Respondeu que não. Que não sabe ler
e tão pouco escrever.

Nunca viu o mar? Não senhora,
 mas dizem que é açude grandão, sem paredes.

Sou sertanejo, não conheci escola
 só vejo o céu, sei ler estrelas nas luas cheias do sertão.

Os meus filhos fazem letras no papel,
 nem sei desenhar meu nome, mas toco repente e sei rimar.

Na escola, meus miúdos vão pra aprender a fazer conta.
Só se vive se sabe cobrar e pagar, dona. A vida aqui é peleja.

Minha idade, eu não tenho certeza,
sou homem maduro, tronco de terra firme.

Aquele retrato – não conheço,
mas gosto do sorriso. Viu o do finado, o anjinho, na parede?
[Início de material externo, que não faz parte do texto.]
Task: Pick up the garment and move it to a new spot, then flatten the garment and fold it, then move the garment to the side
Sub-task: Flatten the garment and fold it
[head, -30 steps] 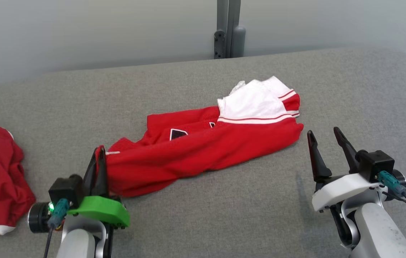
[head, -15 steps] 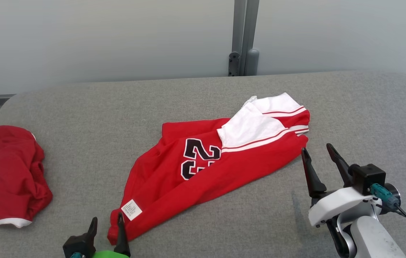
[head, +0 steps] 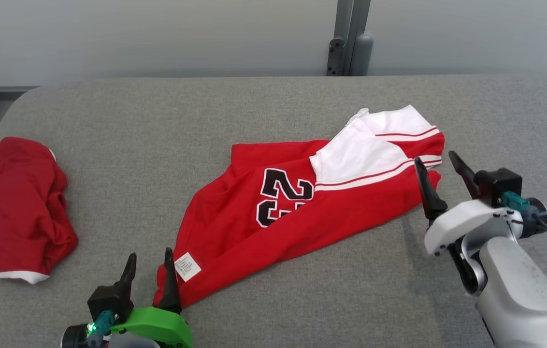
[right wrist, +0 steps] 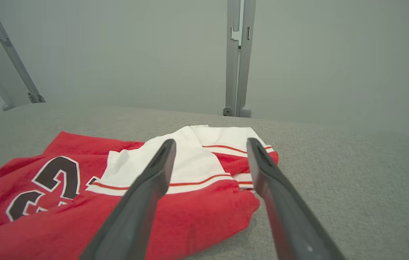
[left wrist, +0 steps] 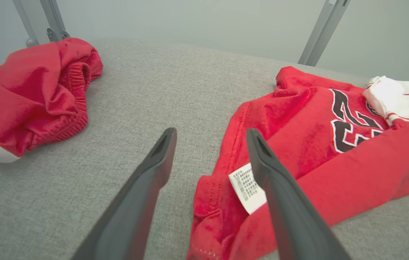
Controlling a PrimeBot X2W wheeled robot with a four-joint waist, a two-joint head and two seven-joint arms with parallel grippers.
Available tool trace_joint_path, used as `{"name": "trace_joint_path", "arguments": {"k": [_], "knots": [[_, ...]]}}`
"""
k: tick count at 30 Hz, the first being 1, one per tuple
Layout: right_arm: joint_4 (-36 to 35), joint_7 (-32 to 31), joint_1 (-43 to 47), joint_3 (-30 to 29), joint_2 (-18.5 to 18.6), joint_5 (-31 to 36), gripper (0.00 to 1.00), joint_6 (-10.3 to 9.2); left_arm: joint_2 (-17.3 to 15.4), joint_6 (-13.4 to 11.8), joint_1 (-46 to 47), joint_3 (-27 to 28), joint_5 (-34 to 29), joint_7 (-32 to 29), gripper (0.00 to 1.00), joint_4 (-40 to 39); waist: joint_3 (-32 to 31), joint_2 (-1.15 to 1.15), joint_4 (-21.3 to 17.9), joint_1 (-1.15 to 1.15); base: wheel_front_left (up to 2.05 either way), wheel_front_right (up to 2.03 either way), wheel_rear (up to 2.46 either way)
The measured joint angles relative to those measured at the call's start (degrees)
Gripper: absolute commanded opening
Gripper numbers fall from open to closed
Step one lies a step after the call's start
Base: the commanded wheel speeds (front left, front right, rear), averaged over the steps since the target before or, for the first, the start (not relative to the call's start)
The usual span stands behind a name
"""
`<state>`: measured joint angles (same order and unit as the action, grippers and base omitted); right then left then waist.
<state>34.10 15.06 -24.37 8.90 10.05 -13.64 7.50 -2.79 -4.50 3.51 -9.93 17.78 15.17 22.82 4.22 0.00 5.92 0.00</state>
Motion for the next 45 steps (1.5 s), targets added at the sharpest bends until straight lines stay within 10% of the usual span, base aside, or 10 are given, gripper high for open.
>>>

Na cidade vejo o doutor, não me atrevo a puxar prosa,
sou modesto, venho atrás do remédio. Bom mesmo é xarope de raiz.

Quando o mal me acomete, chamo Maria Caipora.
É a benzedeira mais afamada do Vale.

Agora é meio-dia, fia.
 Sol a pino, boca seca e barriga vazia, hora da boia quente.

Volto pra lida, debaixo da fervura, tenho bocas,
meninos pequenos, são sete os meus.

Já é hora. Vou levar o cachorro outra vez,
 ontem mesmo, Fulô matou uma cobra.

E acredite, a mulher levou pra panela,
o cozido que é um manjar.

Segue o astro, com enxada no ombro,
em peito nu de pele fadigada.

E as rachaduras dos calcanhares,
marcam o chão de poeira na estrada.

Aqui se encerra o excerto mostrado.